Town in Perm Krai, Russia

Krasnokamsk (Краснокамск) is a town in Perm Krai, Russia, located on the north bank of the Kama River, 35 km west of Perm, the administrative center of the krai. Population:

==History==
Foundation of the town is associated with the construction of the Kama paper mill. 1930 is considered to be the date of the foundation. The settlement was originally called Bumstroy (Бумстрой), but in 1933 it was renamed Krasnokamsk and was granted urban-type settlement status. In 1938, it was granted town status.

The construction of the paper mill lead to the emergence of the Zakamsk CHP and Goznak paper and printing factory. In 1942, on the basis of evacuees from Moscow Oblast enterprise was created metal grid factory.

In 1934, oil was found on the factory's territory and in 1936 the extraction of petroleum began. In 1943, an oil refinery was built. Light and food industry factories were built later.

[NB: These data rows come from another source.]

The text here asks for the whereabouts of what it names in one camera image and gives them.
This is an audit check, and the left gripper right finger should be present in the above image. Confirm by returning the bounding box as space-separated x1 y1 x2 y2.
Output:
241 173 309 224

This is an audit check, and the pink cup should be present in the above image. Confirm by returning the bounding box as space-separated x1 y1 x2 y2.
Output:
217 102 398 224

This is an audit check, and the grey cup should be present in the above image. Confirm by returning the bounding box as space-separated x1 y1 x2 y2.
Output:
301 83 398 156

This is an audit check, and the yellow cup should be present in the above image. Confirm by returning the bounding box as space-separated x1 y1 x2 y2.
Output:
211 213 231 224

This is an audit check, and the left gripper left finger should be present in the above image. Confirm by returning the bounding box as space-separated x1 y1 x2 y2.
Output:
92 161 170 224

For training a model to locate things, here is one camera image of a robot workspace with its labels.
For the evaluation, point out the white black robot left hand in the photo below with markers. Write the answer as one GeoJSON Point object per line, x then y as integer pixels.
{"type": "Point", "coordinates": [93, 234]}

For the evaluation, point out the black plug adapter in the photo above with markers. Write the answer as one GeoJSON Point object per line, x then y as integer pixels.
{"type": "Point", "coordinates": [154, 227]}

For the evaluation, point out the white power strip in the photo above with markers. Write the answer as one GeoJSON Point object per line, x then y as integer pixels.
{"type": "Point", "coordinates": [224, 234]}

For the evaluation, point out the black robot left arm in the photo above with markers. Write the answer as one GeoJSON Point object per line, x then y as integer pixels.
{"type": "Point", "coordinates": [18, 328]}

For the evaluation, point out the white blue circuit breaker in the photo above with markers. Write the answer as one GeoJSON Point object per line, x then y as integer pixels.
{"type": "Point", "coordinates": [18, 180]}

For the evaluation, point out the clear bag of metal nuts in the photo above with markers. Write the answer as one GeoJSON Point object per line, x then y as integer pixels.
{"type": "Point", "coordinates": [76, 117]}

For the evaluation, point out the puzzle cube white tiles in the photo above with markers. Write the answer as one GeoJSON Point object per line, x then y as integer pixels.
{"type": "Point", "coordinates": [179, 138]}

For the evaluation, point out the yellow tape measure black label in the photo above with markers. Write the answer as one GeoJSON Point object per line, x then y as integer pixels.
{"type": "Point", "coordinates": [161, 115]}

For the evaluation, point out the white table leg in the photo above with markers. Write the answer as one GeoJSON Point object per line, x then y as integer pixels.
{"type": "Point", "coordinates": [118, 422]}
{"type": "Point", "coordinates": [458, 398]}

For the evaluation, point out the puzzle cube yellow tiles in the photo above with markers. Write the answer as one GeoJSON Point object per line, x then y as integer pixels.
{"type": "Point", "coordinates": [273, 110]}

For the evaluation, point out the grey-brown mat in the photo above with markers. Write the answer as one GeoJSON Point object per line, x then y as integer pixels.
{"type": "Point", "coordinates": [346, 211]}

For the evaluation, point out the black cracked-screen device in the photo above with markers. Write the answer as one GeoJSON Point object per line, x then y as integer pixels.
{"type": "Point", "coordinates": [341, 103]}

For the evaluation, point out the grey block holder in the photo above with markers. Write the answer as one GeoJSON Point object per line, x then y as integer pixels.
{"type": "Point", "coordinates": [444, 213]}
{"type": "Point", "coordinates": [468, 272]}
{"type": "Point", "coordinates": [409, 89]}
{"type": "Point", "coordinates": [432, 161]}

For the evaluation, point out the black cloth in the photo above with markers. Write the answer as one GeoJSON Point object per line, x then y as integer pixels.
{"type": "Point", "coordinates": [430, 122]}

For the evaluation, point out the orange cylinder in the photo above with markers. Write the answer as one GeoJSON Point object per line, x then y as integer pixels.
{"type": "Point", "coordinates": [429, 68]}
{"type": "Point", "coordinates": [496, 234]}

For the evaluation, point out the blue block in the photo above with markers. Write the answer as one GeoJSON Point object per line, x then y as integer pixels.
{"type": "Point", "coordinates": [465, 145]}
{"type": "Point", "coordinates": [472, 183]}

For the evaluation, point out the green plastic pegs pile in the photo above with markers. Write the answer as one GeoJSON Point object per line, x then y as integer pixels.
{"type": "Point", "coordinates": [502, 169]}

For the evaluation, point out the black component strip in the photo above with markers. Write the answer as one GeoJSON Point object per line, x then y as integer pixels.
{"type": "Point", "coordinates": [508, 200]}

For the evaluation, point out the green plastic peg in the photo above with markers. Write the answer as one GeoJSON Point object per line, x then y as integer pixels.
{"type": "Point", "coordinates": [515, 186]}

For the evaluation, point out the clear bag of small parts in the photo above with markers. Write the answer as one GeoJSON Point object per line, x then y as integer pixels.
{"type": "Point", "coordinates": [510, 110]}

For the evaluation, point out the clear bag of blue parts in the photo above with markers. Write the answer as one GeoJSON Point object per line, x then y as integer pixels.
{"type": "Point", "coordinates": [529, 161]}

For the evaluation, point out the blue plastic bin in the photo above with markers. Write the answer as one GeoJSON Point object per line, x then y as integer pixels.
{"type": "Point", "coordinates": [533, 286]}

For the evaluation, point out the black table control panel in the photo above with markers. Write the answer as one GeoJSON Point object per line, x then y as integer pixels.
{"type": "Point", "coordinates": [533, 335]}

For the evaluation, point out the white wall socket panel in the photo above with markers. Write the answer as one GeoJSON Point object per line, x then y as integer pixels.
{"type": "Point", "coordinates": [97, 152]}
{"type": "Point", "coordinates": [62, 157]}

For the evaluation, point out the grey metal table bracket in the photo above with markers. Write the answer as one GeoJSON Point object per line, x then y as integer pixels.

==Administrative and municipal status==
Within the framework of administrative divisions, it is, together with the work settlement of Overyata and seventy-two rural localities, incorporated as the town of krai significance of Krasnokamsk—an administrative unit with the status equal to that of the districts. As a municipal division, the town of Krasnokamsk is incorporated as Krasnokamskoye Urban Settlement within Krasnokamsky Municipal District and serves as the municipal district's administrative center. The work settlement of Overyata and the seventy-two rural localities are grouped into one urban settlement and one rural settlement within Krasnokamsky Municipal District.

==Transportation==
Krasnokamsk has advantageous transport position. A 9 km branch line connects it with the main Perm–Moscow railway. An important highway runs through Krasnokamsk and connects Perm, Ochyor, and Igra (in the Udmurt Republic). The town is connected by bus with other destinations. During Soviet times, river transport also functioned, allowing to reach the left bank of the Kama faster.